High school student study finds prices 20 percent lower on streets with silly names
High school student study finds prices 20 percent lower on streets with silly names

A group of high school student have found out that you may be able to find a more affordable home on a street with a silly name.

The ABC reported the high school girls from Sacred Heart College in Geelong identified 27 streets in Victoria with silly names, including Butt Street, Wanke Road and Fanny Street.

Adam Cole, the school's head of science, guided the research.

He told ABC Radio Melbourne they looked at them on Google maps and found two adjacent streets with relatively normal names.

The study found prices on streets with silly names were significantly lower than houses on nearby streets.

The girls analysed more than 4,500 house sales on the streets over the past 47 years, working with staff from the ABS, the University of Sydney and a Melbourne real estate agent.

They found prices were around 20 percent lower on silly named streets.
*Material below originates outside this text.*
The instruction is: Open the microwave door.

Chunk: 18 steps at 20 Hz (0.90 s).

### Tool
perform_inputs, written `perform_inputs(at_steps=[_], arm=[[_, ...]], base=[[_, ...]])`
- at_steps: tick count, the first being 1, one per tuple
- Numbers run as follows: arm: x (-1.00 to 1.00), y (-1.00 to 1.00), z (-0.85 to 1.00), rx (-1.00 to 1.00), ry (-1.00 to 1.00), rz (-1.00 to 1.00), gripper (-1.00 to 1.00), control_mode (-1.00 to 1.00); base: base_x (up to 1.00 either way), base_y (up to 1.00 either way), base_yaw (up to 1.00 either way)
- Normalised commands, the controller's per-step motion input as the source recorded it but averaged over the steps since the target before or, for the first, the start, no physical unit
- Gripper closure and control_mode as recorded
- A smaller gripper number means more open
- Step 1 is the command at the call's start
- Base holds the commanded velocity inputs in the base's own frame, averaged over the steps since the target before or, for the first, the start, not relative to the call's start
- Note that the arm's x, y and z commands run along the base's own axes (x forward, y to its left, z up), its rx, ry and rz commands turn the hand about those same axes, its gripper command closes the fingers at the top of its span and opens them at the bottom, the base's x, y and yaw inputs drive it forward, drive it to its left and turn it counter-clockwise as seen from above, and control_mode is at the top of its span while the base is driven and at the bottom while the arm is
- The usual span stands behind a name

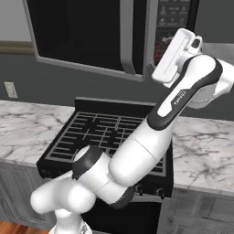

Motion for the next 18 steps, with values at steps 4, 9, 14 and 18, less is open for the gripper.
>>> perform_inputs(at_steps=[4, 9, 14, 18], arm=[[0.05, 0.58, 0.0, -0.1, -0.07, 0.0, -1.0, -1.0], [0.0, 0.87, 0.0, -0.13, -0.03, 0.0, -1.0, -1.0], [-0.23, 0.87, 0.0, -0.1, 0.0, 0.05, -1.0, -1.0], [-0.97, 0.63, 0.0, 0.0, -0.03, 0.26, -1.0, -1.0]], base=[[0.0, 0.0, 0.0], [0.0, 0.0, 0.0], [0.0, 0.0, 0.0], [0.0, 0.0, 0.0]])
That equated to around $140,000 saving on a median-priced Melbourne house.

Following their research, the group surveyed adults about their feelings toward silly street names.

Of the 323 adults surveyed, a third said they would not be happy living in a street with a name like Beaver Street, Willys Avenue or Grogan Court.

A three bedroom home on Willys Avenue (above), recently sold for $500,000.

Adam Cole told the ABC it was likely this affected the supply-and-demand equation for properties on those streets.

"We think that there is a proportion of people that would not be comfortable living in those streets, so they don't compete for those properties and that would drive prices down," he said.

"We think it's probably got to do with a proportion of people being embarrassed by the address when they have to give it out."

He said that the silly name effect was more prevalent in the capital city suburbs than in regional areas, suggesting it was probably because there is more supply and choice in Melbourne.

The price discrepancy was also greater in lower-priced properties than more expensive ones.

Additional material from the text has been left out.